§ What is required
Lines from the line with "A 224 x 245" to the line with "This sheet records" in the entries below, and only those, must be output exactly, with both ends included.

━━━━━ Records for this exercise

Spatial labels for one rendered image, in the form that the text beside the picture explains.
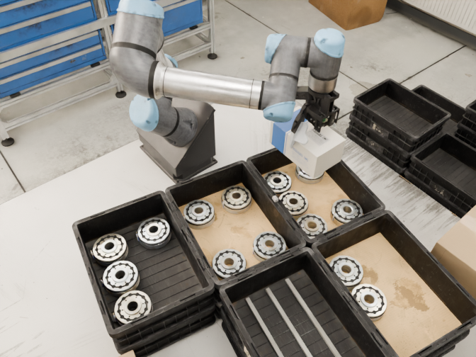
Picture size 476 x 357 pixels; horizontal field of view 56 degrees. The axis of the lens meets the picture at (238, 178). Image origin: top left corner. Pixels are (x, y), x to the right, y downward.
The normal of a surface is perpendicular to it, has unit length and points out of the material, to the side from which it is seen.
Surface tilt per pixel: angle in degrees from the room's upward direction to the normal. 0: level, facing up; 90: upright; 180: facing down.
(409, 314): 0
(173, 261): 0
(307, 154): 90
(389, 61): 0
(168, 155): 44
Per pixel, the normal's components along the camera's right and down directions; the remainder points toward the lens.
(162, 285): 0.01, -0.67
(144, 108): -0.54, -0.03
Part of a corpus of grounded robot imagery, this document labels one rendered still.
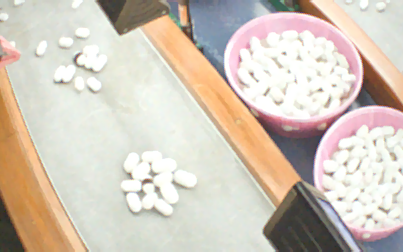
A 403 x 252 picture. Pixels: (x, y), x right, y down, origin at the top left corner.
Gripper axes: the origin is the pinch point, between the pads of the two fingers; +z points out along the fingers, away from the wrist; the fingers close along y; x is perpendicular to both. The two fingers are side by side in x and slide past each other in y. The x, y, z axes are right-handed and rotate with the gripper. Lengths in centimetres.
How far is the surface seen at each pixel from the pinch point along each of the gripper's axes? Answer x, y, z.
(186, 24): -15.5, -6.9, 30.6
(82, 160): 5.8, -21.6, 11.2
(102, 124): 1.5, -16.7, 16.2
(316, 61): -24, -24, 48
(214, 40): -11.9, -4.5, 42.1
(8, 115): 11.1, -4.8, 1.3
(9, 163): 13.4, -16.1, -1.6
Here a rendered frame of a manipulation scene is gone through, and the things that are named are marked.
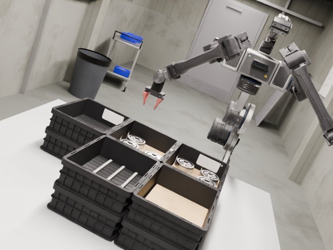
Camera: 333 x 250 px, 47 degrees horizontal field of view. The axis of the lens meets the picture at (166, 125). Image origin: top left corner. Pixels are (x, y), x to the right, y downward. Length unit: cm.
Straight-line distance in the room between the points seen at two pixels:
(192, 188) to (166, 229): 37
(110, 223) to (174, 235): 25
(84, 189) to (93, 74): 381
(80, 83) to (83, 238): 392
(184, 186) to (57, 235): 61
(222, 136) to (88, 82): 283
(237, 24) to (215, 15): 52
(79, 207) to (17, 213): 22
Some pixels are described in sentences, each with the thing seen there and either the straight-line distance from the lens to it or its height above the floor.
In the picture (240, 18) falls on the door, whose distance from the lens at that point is 914.
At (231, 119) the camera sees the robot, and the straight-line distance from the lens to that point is 234.
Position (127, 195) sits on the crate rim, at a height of 92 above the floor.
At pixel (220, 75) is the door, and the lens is 920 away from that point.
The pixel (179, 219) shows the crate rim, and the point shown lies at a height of 92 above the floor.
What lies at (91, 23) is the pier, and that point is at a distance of 574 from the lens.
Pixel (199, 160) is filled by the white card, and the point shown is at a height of 88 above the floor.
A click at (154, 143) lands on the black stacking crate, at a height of 86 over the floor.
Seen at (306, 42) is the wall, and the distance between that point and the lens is 931.
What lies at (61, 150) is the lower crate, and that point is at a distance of 198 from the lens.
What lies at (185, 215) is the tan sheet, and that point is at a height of 83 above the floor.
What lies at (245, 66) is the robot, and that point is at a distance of 229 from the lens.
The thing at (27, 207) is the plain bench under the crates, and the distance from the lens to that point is 160.
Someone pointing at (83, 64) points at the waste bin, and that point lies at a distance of 522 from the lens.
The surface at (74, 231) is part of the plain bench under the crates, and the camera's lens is 154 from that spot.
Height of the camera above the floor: 159
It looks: 16 degrees down
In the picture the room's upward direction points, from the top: 23 degrees clockwise
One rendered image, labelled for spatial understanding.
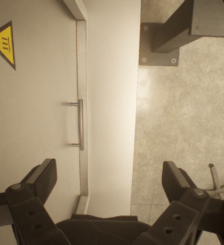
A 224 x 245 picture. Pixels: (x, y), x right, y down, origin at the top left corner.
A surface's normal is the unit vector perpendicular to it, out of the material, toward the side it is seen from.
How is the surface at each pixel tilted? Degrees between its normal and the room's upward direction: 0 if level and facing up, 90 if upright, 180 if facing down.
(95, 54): 0
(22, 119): 90
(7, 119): 90
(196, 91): 0
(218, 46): 0
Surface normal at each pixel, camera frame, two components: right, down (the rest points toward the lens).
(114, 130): -0.03, 0.25
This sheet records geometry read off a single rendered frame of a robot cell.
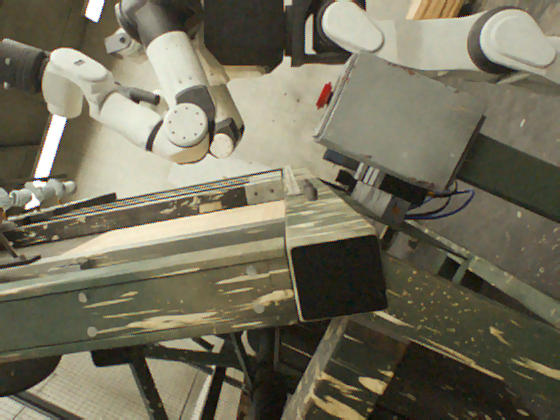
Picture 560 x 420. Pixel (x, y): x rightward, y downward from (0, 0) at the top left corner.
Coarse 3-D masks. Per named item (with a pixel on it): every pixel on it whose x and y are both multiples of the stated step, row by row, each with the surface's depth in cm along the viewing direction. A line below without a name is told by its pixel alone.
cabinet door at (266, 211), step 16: (240, 208) 131; (256, 208) 126; (272, 208) 117; (160, 224) 132; (176, 224) 126; (192, 224) 119; (208, 224) 113; (224, 224) 108; (96, 240) 124; (112, 240) 119; (128, 240) 113; (144, 240) 108
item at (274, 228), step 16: (240, 224) 87; (256, 224) 83; (272, 224) 82; (160, 240) 87; (176, 240) 85; (192, 240) 84; (208, 240) 84; (224, 240) 83; (240, 240) 83; (256, 240) 83; (64, 256) 91; (80, 256) 88; (96, 256) 87; (112, 256) 87; (128, 256) 86; (144, 256) 86; (160, 256) 86; (0, 272) 91; (16, 272) 90; (32, 272) 90
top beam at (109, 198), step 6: (114, 192) 285; (90, 198) 258; (96, 198) 258; (102, 198) 266; (108, 198) 275; (114, 198) 284; (78, 204) 235; (84, 204) 242; (90, 204) 249; (96, 204) 257; (102, 204) 265; (24, 222) 185; (30, 222) 189
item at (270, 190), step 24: (0, 192) 163; (216, 192) 150; (240, 192) 149; (264, 192) 148; (96, 216) 157; (120, 216) 156; (144, 216) 155; (168, 216) 154; (24, 240) 162; (48, 240) 161
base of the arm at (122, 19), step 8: (184, 0) 81; (192, 0) 82; (200, 0) 86; (120, 8) 85; (192, 8) 83; (200, 8) 84; (120, 16) 85; (184, 16) 86; (192, 16) 85; (200, 16) 85; (120, 24) 85; (128, 24) 85; (184, 24) 86; (192, 24) 87; (128, 32) 85; (136, 32) 86; (136, 40) 87
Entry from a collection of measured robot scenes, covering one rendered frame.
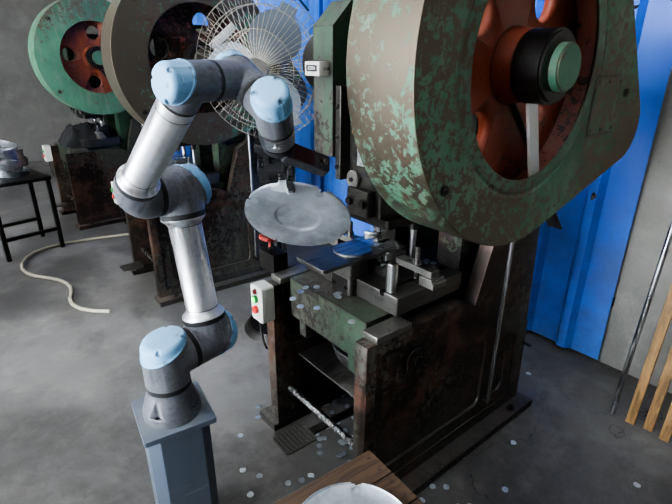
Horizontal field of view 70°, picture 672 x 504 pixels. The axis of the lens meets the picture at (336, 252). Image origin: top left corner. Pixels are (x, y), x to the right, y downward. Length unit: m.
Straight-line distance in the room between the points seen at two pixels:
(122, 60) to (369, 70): 1.68
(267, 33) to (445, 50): 1.28
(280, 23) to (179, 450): 1.58
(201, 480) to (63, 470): 0.68
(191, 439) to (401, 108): 1.00
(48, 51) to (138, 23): 1.72
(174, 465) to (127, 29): 1.82
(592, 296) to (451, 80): 1.75
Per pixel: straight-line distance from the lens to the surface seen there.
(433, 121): 0.93
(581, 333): 2.62
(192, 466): 1.48
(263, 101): 0.92
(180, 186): 1.24
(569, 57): 1.17
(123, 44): 2.49
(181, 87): 0.91
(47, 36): 4.16
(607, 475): 2.07
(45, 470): 2.10
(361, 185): 1.49
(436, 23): 0.91
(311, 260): 1.44
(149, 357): 1.30
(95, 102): 4.23
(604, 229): 2.42
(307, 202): 1.25
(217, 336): 1.36
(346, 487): 1.32
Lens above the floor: 1.35
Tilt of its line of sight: 22 degrees down
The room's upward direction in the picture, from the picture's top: straight up
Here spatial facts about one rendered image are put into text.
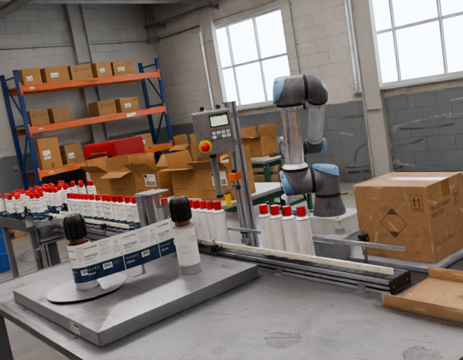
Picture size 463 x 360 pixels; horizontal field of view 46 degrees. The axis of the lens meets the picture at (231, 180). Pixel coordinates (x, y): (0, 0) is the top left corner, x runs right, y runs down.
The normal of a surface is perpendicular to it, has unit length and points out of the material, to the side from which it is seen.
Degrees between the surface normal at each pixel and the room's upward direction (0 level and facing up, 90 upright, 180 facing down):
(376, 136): 90
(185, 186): 90
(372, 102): 90
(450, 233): 90
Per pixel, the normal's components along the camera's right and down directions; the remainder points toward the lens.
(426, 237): -0.75, 0.22
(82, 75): 0.70, 0.00
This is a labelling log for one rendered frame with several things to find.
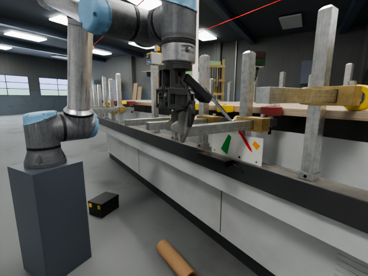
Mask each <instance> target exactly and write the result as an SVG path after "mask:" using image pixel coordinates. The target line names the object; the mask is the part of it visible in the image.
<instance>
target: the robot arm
mask: <svg viewBox="0 0 368 276"><path fill-rule="evenodd" d="M37 2H38V3H39V4H40V5H41V6H42V7H43V8H45V9H47V10H50V11H52V12H62V13H63V14H65V15H67V106H66V107H65V108H64V109H63V114H58V112H57V111H39V112H31V113H26V114H24V115H23V117H22V120H23V124H22V125H23V128H24V136H25V143H26V150H27V152H26V156H25V160H24V168H25V169H32V170H36V169H47V168H53V167H56V166H59V165H63V164H65V163H66V162H67V158H66V156H65V154H64V152H63V150H62V148H61V142H64V141H72V140H81V139H88V138H91V137H94V136H96V134H97V132H98V129H99V120H98V118H97V115H96V114H95V113H94V111H93V110H92V109H91V108H90V94H91V71H92V58H93V35H98V36H99V35H102V36H107V37H112V38H117V39H122V40H126V41H131V42H134V43H135V44H136V45H138V46H140V47H143V48H150V47H153V46H155V45H158V44H162V63H163V65H159V88H158V89H156V108H161V109H167V110H173V111H172V113H171V119H170V120H169V121H167V122H166V123H165V124H164V127H165V129H166V130H169V131H173V132H176V133H177V136H178V138H179V141H180V143H184V141H185V139H186V137H187V135H188V134H189V131H190V129H191V127H192V125H193V121H194V118H195V114H196V106H195V104H196V101H195V99H197V100H198V101H199V102H202V103H208V104H209V103H210V101H211V99H212V96H211V95H210V94H209V93H208V92H207V91H206V90H205V89H204V88H203V87H202V86H201V85H200V84H199V83H198V82H197V81H196V80H195V79H194V78H193V77H192V76H191V75H190V74H186V72H187V71H191V70H192V65H194V64H195V62H196V28H197V12H198V11H197V1H196V0H161V2H162V5H160V6H158V7H155V8H153V9H151V10H147V9H144V8H141V7H138V6H135V5H132V4H130V3H127V2H123V1H120V0H37ZM158 95H159V97H158ZM158 99H159V103H158ZM184 109H185V111H182V110H184Z"/></svg>
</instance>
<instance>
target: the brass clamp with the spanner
mask: <svg viewBox="0 0 368 276"><path fill-rule="evenodd" d="M233 119H236V120H237V121H238V120H253V128H252V129H248V130H246V131H253V132H258V133H264V132H269V126H270V118H260V117H253V116H252V117H241V116H235V117H234V118H233Z"/></svg>
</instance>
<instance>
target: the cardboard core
mask: <svg viewBox="0 0 368 276"><path fill-rule="evenodd" d="M157 251H158V252H159V253H160V255H161V256H162V258H163V259H164V260H165V261H166V263H167V264H168V265H169V266H170V268H171V269H172V270H173V271H174V272H175V274H176V275H177V276H197V273H196V272H195V270H194V269H193V268H192V267H191V266H190V265H189V264H188V263H187V262H186V261H185V260H184V259H183V258H182V256H181V255H180V254H179V253H178V252H177V251H176V250H175V249H174V248H173V247H172V246H171V245H170V244H169V242H168V241H167V240H165V239H163V240H161V241H160V242H159V243H158V244H157Z"/></svg>
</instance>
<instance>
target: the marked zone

━━━━━━━━━━

§ Task response
A 224 x 245 picture. Pixels: (x, y), x right, y down, origin at the top left corner.
A surface's normal is the unit vector perpendicular to it, out of the material, toward the side it is seen from.
How is the surface at each pixel tilted? Degrees between its normal and the room's upward direction: 0 if level and facing up, 90 if upright, 180 if facing down.
(95, 54): 0
(22, 119): 90
(7, 119): 90
(196, 91): 0
(218, 46): 0
Surface normal at each pixel, camera frame, two components: right, down (the rest points toward the lens).
(114, 130): -0.03, 0.25
This sheet records geometry read off a single rendered frame of a robot cell.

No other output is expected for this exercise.